Our supreme court has cautioned that issue preservation “is not a ‘gotcha’ game aimed at embarrassing attorneys or harming litigants.” Atl. Coast Builders & Contractors, LLC v. Lewis, 398 S.C. 323, 329, 730 S.E.2d 282, 285 (2012). “While it may be good practice for us to reach the merits of an issue when error preservation is doubtful, we should follow our longstanding precedent and resolve the issue on preservation grounds when it clearly is unpreserved.” Id. at 330, 730 S.E.2d at 285 (emphasis added). The factual theory Appellant presented to the circuit court is not identical to the factual theory she argues here. But Appellant's statement of issues on appeal is broad enough to encompass the argument she presents to this court, and the circuit court's ruling makes clear the judge's belief that the date of occurrence in this case was the first date of treatment. Appellant asserts in her brief she is “not [seeking] the application of [the continuous treatment] rule to her facts․ Johnson contends that her claim arose ․ certainly [within] the six year statute of repose.”

It cannot be said that Appellant's arguments are clearly preserved. But in light of the foregoing, it also cannot be said that Johnson's arguments are clearly unpreserved. In these situations, “where the question of issue preservation is subject to multiple interpretations, any doubt should be resolved in favor of preservation.” Id. at 333, 730 S.E.2d at 287 (Toal, C.J., concurring in result in part and dissenting in part). Therefore, we find Appellant has preserved her arguments to this court, and has adequately appealed the circuit court's order.

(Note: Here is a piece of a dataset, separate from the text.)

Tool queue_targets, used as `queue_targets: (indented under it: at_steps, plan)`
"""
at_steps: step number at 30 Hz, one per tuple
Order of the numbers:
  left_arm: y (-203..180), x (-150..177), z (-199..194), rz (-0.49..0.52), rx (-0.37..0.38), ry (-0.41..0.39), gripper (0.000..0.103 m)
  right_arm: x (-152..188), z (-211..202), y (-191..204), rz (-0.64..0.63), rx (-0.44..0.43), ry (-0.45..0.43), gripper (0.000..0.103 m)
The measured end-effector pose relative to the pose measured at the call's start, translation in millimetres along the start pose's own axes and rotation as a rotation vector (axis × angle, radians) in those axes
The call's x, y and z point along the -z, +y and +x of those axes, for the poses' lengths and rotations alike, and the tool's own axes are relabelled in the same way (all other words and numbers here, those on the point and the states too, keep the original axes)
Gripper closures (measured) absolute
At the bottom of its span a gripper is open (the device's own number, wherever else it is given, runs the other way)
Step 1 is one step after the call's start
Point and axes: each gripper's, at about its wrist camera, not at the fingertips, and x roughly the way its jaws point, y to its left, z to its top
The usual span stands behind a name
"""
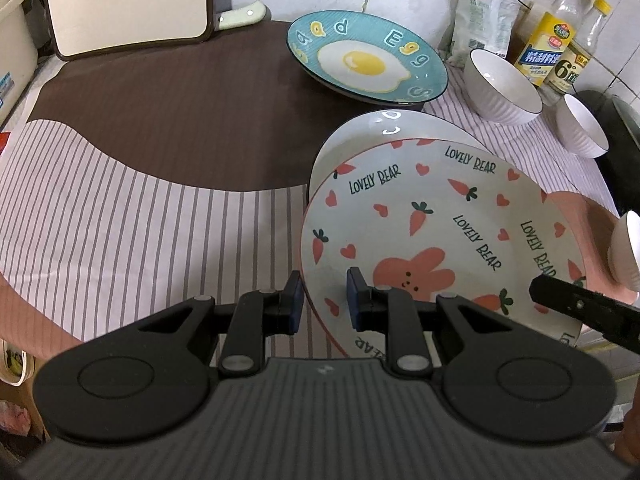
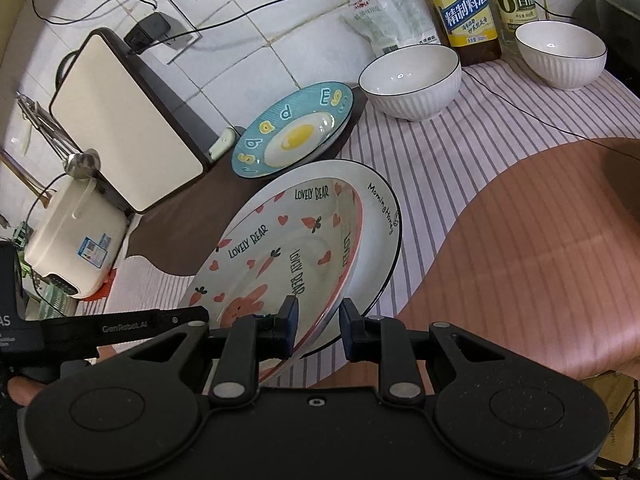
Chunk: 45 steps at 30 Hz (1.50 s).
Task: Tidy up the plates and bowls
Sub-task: 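Carry the bunny plate over the sun-print plate and lower it on top, then open both grippers and withdraw from the stacked plates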
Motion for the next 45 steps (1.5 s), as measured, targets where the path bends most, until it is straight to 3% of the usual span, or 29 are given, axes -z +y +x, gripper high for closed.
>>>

In Marshall v. Dodds, this court confronted the issue of whether the medical malpractice statute of repose bars subsequent acts of negligence in the course of a prolonged medical treatment. 417 S.C. 196, 789 S.E.2d 88 (Ct. App. 2016), cert. granted, August 23, 2017. Virginia Marshall was diagnosed with a rare form of blood cancer while she was under the care of two physicians. Id. at 199, 789 S.E.2d at 89. She initially began seeing the two doctors in 2000 and 2004, but neither noticed signs in her blood and urine tests which indicated the presence of cancer. Id. In 2011, after her diagnosis, she sued her doctors, alleging they committed malpractice by not discovering her cancer sooner. Id. at 200, 789 S.E.2d at 90. The circuit court found the claims were time barred “because the statute of repose began to run after the first alleged misdiagnoses․” Id. at 202, 789 S.E.2d at 90. “[T]he court reasoned ․ [any] subsequent misdiagnoses were merely a continuation of the first misdiagnoses, not distinct acts of negligence that could serve as new trigger points for the statute of repose.” Id.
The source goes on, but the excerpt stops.